Task objective:
As you work through the listing below, copy each line exactly and drop the images.

┄┄┄┄┄┄

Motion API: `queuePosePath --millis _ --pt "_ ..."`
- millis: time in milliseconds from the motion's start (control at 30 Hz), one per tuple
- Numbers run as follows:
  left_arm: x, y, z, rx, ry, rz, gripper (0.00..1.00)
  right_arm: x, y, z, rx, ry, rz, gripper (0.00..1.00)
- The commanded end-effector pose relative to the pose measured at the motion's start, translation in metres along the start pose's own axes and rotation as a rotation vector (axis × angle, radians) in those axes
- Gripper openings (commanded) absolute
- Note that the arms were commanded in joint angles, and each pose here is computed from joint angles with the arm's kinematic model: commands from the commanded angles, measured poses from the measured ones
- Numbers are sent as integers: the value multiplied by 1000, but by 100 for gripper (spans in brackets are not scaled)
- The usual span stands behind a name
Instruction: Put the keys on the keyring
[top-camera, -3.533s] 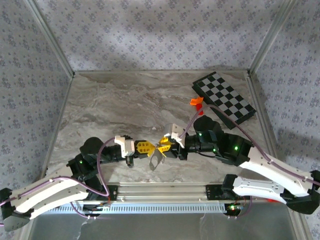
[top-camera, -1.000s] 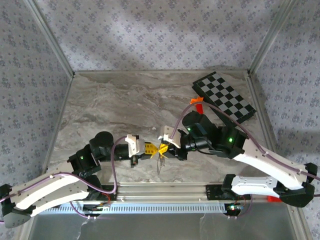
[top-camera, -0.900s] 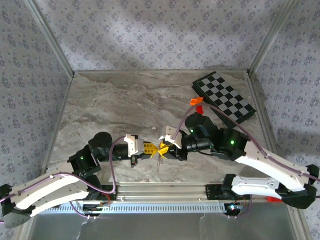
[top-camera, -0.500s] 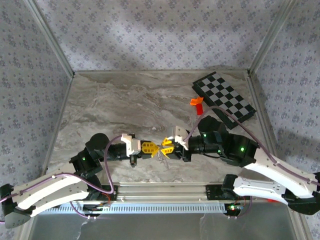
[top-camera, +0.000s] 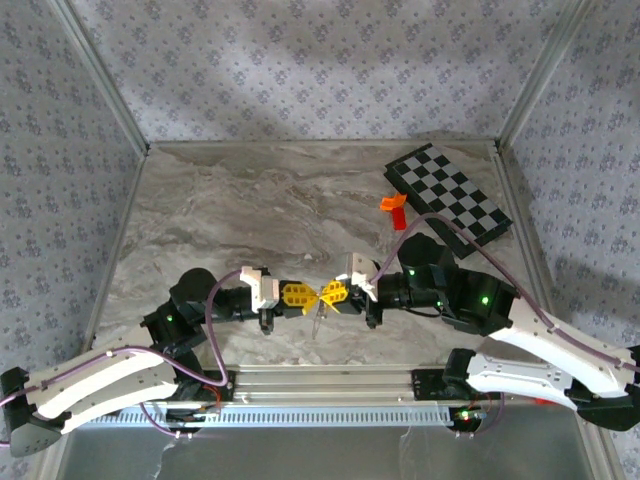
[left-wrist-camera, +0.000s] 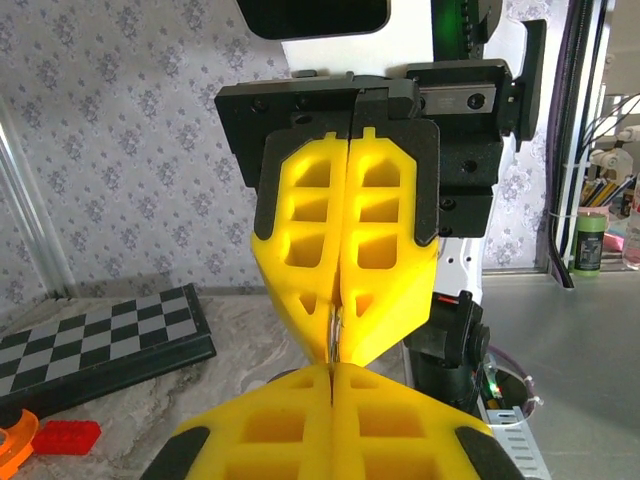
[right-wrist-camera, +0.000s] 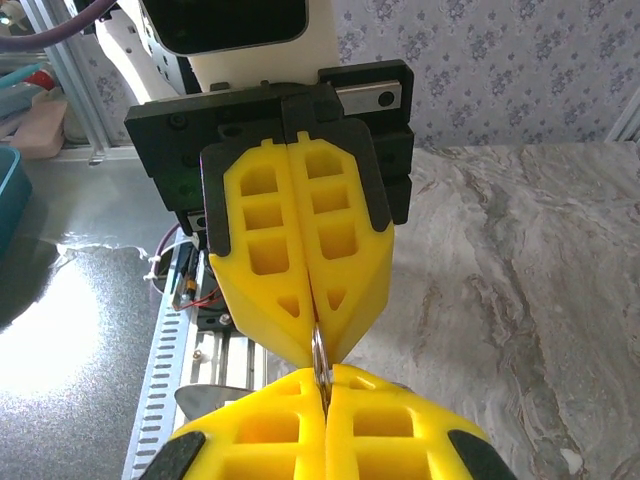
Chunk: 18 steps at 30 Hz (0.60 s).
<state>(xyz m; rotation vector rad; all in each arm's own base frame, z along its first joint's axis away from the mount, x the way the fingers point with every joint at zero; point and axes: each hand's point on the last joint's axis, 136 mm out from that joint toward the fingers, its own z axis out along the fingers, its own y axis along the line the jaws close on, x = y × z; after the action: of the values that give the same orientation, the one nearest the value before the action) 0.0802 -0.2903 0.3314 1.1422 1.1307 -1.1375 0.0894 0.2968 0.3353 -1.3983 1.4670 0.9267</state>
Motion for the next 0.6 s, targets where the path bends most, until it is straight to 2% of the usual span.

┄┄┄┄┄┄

Exercise output:
Motion API: `queuePosePath --millis _ --pt "_ ..."`
- millis: time in milliseconds from the motion's start (control at 30 Hz), one per tuple
- Numbers run as follows:
  left_arm: x, y, z, rx, ry, rz, gripper (0.00..1.00)
  right_arm: x, y, z, rx, ry, rz, gripper (0.00..1.00)
- The commanded end-effector pose relative to the pose measured at the motion's start, translation in metres along the start pose's own axes and rotation as a rotation vector (axis × angle, radians) in those axes
- Gripper openings (commanded) absolute
- Note that the arms were commanded in joint angles, and each pose here is computed from joint angles with the arm's kinematic model: commands from the commanded angles, measured poses from the measured ones
- Numbers are sent as integers: the value multiplied by 1000, but by 100 for gripper (spans in brackets are not scaled)
- The usual span stands behind a name
Instruction: Put the keys on the keyring
[top-camera, -3.533s] 
[top-camera, -1.000s] 
[top-camera, -0.900s] 
[top-camera, -0.500s] 
[top-camera, +0.000s] 
[left-wrist-camera, +0.000s] 
[right-wrist-camera, +0.000s] 
Chunk: 18 steps at 30 Hz (0.60 s).
<state>(xyz m; rotation vector rad; all in each arm's own base frame, z along its first joint's axis away from the mount, x the way the fingers point with every joint at zero; point and axes: each hand's point on the last joint's axis, 136 mm out from that joint toward the fingers, its own z axis out along the fingers, its own y axis along the line the jaws close on, x = y × z; after the action: of the values that give the same orientation, the one nearest the value before the action) 0.0802 -0.2903 0.3314 1.1422 1.1307 -1.1375 0.0894 0.2968 0.3353 -1.3983 1.4670 0.9267</state>
Motion for the next 0.6 s, targets where the path bends most, until it is straight to 2% of the usual span.

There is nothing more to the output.